What You Can Do if You Can’t Make Your Chapter 13 Payments
If a debtor falls behind on his or her chapter 13 plan payments, he or she can seek the modification of the plan payments, request a hardship discharge, or convert to chapter 7. The debtor can also dismiss and refile his or her case.
Modifying Plan Payments
An individual can modify the terms of the repayment plan, which could include reducing the current monthly payment or extending the length of time it will take to repay creditors. Bankruptcy lawyers in Las Vegas can walk debtors through the process of requesting the court to modify the repayment plan. Lawyers can also help debtors gather and submit to the court evidence demonstrating their changed financial circumstances.
If a debtor can’t pay his or her chapter 13 plan payments, he or she may discharge (wipe out) some unsecured debts through a hardship discharge.

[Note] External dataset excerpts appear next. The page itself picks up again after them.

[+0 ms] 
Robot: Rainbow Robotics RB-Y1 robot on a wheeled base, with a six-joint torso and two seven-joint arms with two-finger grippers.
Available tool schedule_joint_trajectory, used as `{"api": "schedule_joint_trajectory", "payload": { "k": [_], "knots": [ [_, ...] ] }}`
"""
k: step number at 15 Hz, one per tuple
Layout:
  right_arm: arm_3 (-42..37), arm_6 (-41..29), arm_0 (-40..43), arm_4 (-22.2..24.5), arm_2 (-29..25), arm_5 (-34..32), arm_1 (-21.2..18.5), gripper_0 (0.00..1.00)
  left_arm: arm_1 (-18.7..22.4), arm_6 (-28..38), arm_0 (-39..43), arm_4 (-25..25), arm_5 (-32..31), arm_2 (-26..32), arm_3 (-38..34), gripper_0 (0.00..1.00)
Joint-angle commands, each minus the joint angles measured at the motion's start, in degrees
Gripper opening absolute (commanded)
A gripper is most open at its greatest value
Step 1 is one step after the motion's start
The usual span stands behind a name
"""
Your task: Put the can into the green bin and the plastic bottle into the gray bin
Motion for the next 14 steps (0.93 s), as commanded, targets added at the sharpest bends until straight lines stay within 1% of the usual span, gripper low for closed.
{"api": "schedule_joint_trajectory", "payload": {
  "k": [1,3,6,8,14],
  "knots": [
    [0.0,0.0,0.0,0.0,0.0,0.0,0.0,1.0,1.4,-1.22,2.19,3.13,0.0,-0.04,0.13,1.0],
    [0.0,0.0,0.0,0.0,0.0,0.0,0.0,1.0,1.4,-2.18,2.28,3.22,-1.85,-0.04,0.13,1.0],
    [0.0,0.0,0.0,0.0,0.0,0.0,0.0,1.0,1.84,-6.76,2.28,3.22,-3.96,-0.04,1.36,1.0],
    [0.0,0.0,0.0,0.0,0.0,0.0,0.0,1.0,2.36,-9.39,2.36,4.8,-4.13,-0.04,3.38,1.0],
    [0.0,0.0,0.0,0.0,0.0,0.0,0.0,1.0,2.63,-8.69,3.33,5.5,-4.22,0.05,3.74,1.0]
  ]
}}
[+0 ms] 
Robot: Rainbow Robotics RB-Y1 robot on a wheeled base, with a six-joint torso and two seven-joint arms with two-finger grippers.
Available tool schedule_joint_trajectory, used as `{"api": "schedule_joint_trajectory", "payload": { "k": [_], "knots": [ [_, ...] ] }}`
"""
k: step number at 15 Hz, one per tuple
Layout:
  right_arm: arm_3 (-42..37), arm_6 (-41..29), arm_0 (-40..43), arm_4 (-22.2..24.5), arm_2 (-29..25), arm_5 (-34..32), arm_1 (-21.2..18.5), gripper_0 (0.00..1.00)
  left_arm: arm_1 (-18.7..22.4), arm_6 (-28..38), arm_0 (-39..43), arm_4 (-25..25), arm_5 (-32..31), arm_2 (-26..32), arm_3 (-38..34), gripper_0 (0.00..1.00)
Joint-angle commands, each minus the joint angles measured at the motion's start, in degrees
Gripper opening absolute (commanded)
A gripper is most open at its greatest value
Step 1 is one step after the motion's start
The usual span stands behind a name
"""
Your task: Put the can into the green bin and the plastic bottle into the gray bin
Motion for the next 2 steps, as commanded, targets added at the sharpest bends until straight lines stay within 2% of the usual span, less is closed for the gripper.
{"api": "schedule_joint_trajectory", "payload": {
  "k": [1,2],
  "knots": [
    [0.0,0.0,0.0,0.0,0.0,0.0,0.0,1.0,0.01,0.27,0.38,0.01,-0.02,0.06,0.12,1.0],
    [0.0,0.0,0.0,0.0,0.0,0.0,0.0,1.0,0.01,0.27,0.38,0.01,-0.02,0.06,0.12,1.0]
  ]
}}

Sometimes, individuals are unable to continue making their monthly income-based repayments because of a serious personal injury, illness, or loss of employment. In that case, the court may consider a hardship discharge.
Converting to Chapter 7
If the chapter 13 repayment plan proves unmodifiable because it won’t make any significant impact on the debtor’s debt, he or she might want to consider converting the repayment plan to a chapter 7. This move wipes out the majority of the unsecured debts in exchange for exempting some property. In many situations, Chapter 7 bankruptcy is a better fit than Chapter 13 bankruptcy. For example, whereas Chapter 13 bankruptcy requires several years of repayments, Chapter 7 has a quicker process and allows debtors to keep or reclaim most if not all of their property.
Dismissing and Refiling
If a debtor can’t make his or her chapter 13 plan payments, he or she can dismiss the case by filing a motion with the court. This allows the individual to retake effective control over his or her financial future.
Staying Current on the Repayment Plan
At the time of filing Chapter 13 bankruptcy, a debtor needs to set up a realistic timeline on how he or she will make monthly payments. If the debtor owes more than he or she can reasonably repay, then there is the option of requesting the court to allow him or her to pay over an extended period. If the court approves an extended repayment period, the debtor becomes responsible for surplus payments accrued over the term of the plan.